Vladimir Poutine prépare la Russie à une crise longue

le 19/12/2014 L'AGEFI Quotidien / Edition de 7H

Le président russe a défendu l'action de la banque centrale et se dit prêt à soutenir les entreprises et les banques

Alors que son pays fait face à la chute de sa monnaie et à un repli de l’activité économique, le président russe Vladimir Poutine a, lors de sa conférence de presse annuelle hier, défendu les actions de la banque centrale et appelé les citoyens à se préparer à une crise longue.

Le président a attribué la crise à des facteurs externes, notamment à la baisse des prix du pétrole et aux sanctions mais il a reconnu que les autorités auraient pu diversifier davantage l’économie russe pour la rendre moins vulnérable aux chocs. Il a assuré qu’il allait s’atteler à cette tâche mais qu’il faudrait sans doute attendre deux ans avant de voir la croissance revenir. «Si les prix sont bas – à 60 dollars le baril, ou même 40 dollars le baril, le chiffre importe peu, l’économie va se réorganiser, la question est : à quelle vitesse l’ajustement va-t-il se faire ?», a relativisé le président. Le pays pourrait connaître un recul du PIB de plus de 4,5% l’année prochaine si le baril restait autour de 60 dollar.

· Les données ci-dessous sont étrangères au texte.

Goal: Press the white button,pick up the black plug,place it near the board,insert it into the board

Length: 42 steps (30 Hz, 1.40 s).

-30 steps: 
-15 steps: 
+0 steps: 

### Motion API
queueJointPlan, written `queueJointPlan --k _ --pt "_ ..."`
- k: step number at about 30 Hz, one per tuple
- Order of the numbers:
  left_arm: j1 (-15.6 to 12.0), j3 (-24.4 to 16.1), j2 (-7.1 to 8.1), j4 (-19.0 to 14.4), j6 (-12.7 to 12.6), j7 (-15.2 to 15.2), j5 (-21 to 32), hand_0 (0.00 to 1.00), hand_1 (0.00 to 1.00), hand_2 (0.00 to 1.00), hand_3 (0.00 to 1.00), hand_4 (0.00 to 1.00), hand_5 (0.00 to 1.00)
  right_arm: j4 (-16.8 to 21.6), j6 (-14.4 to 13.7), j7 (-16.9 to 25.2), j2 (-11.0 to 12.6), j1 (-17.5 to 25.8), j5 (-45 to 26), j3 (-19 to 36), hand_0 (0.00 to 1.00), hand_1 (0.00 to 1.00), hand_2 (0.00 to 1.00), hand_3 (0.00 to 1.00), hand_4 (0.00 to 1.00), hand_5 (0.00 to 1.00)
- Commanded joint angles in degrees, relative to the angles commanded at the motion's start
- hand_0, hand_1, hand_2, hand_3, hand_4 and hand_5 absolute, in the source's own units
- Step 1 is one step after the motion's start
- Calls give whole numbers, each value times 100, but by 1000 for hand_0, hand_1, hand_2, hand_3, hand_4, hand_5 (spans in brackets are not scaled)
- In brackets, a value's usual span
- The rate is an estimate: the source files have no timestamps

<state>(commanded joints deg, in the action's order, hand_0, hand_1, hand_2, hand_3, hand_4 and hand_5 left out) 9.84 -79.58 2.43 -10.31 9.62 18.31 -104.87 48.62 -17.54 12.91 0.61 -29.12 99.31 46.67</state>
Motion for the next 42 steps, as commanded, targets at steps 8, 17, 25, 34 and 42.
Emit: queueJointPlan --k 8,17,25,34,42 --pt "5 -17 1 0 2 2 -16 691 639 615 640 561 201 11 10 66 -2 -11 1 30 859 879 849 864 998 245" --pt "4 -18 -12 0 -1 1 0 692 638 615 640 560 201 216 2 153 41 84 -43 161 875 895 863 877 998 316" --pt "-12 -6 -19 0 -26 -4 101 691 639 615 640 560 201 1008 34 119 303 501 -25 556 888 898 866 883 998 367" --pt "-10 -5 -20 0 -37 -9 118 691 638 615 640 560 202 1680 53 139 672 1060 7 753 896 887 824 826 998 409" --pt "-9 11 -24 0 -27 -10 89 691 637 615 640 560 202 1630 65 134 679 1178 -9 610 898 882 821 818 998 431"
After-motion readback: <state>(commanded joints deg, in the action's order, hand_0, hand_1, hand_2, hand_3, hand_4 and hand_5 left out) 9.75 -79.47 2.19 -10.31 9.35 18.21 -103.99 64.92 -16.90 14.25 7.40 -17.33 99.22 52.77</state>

Tout en reconnaissant que la Banque centrale, qui a relevé les taux de 10,5% à 17% au début de la semaine, aurait pu agir plus rapidement, Vladimir Poutine, a estimé que dans l’ensemble, elle avait pris des mesures appropriées pour endiguer la chute du rouble. Hier après-midi, le rouble traitait à 61 face au dollar alors qu’il était descendu jusqu’à 68 en début de semaine. Vladimir Poutine a déclaré que le gouvernement devait être prêt à maintenir la stabilité des entreprises en leur fournissant des devises étrangères mais aussi des roubles.

Le gouvernement est aussi prêt à soutenir les banques qui, concernées également par les sanctions, sont de plus en plus réticentes à se prêter entre elles. Le niveau du taux interbancaire à trois mois, le mosprime, était de 28,31% hier. Un projet de loi devrait permettre aux principaux groupes du secteur de recevoir quelque 1.000 milliards de roubles (soit près de 13 milliards d’euros) de capitaux. Le gouvernement devrait autoriser l’investissement de fonds publics dans des prêts subordonnés, des obligations et des actions préférentielles des banques nationales, avec l’aide de l’agence de garantie des dépôts.

La banque centrale russe a d’ores et déjà proposé de fournir davantage de liquidités aux banques et a mis en place un moratoire sur la réévaluation de leurs actifs et passifs en devises étrangères pour éviter que cela ne nuise à leurs ratios prudentiels.